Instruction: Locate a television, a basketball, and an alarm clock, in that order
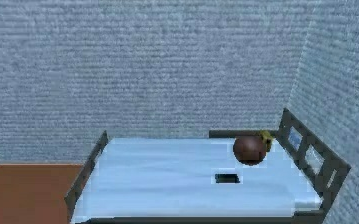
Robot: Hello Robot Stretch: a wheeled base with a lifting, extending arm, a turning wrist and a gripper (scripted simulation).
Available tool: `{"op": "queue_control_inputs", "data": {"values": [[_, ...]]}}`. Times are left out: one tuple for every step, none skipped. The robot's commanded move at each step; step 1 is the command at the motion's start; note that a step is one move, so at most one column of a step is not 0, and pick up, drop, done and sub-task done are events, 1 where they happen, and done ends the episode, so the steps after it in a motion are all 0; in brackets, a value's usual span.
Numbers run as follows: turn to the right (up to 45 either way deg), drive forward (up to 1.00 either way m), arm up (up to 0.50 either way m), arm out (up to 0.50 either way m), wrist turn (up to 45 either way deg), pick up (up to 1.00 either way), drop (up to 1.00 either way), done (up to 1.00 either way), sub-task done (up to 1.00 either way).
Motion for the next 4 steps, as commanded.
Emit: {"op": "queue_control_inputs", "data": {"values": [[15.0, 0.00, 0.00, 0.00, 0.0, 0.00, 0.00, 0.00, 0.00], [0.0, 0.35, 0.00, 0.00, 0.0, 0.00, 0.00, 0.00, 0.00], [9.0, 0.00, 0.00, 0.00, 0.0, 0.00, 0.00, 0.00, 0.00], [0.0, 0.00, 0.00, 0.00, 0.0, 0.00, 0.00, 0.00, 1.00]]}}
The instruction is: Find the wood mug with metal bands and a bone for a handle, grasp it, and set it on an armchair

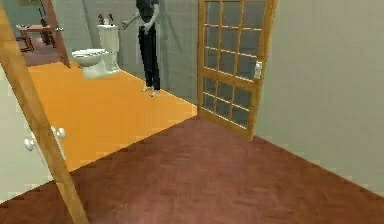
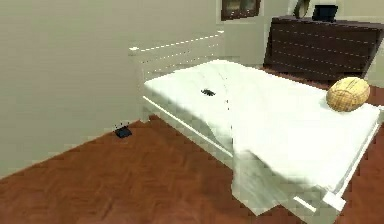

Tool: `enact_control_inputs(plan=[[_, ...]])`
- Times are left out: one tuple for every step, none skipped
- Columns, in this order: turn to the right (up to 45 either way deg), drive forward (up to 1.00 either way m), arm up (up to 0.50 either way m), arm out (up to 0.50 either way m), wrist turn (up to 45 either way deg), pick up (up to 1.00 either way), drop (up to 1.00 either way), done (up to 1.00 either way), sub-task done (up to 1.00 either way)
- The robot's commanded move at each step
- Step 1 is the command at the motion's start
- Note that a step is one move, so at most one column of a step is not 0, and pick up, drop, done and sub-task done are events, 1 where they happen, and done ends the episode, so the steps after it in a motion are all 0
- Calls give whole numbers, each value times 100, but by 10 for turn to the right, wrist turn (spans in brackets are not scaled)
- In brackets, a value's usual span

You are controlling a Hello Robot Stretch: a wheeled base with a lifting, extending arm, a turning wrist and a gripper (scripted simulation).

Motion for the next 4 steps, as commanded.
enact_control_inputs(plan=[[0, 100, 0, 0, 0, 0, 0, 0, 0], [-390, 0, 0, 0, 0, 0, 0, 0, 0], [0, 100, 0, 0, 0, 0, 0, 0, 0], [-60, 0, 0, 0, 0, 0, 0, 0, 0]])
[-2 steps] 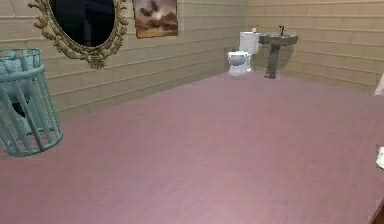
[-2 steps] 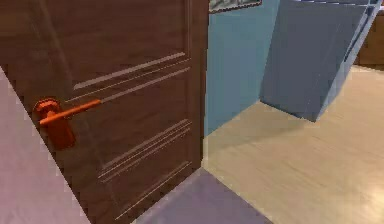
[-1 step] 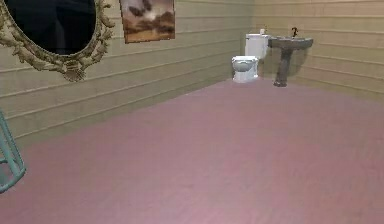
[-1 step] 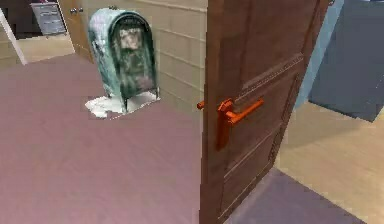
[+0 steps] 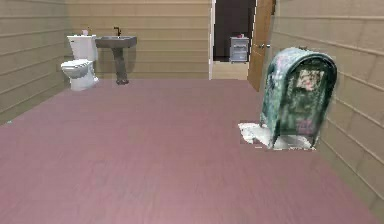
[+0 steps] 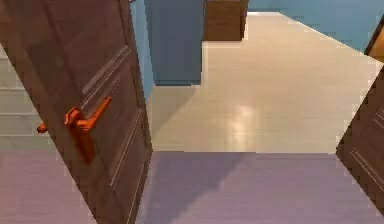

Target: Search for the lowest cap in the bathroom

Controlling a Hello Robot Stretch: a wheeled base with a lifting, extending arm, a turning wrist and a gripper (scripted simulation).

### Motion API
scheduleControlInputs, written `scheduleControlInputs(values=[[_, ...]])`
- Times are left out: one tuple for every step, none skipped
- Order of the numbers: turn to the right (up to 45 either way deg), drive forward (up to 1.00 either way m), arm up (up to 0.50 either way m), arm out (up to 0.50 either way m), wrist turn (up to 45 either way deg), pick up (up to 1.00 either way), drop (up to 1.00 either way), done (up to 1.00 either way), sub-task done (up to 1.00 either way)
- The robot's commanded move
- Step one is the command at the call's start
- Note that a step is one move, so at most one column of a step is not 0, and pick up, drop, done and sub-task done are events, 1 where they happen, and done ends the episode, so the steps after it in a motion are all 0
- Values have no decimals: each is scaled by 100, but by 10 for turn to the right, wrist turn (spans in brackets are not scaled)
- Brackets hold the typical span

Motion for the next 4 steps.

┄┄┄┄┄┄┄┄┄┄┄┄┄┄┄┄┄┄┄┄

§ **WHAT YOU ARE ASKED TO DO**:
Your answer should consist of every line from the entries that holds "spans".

§ **WRITTEN RESPONSE**:
- Calls give whole numbers, each value times 100, but by 10 for turn to the right, wrist turn (spans in brackets are not scaled)
- Values have no decimals: each is scaled by 100, but by 10 for turn to the right, wrist turn (spans in brackets are not scaled)

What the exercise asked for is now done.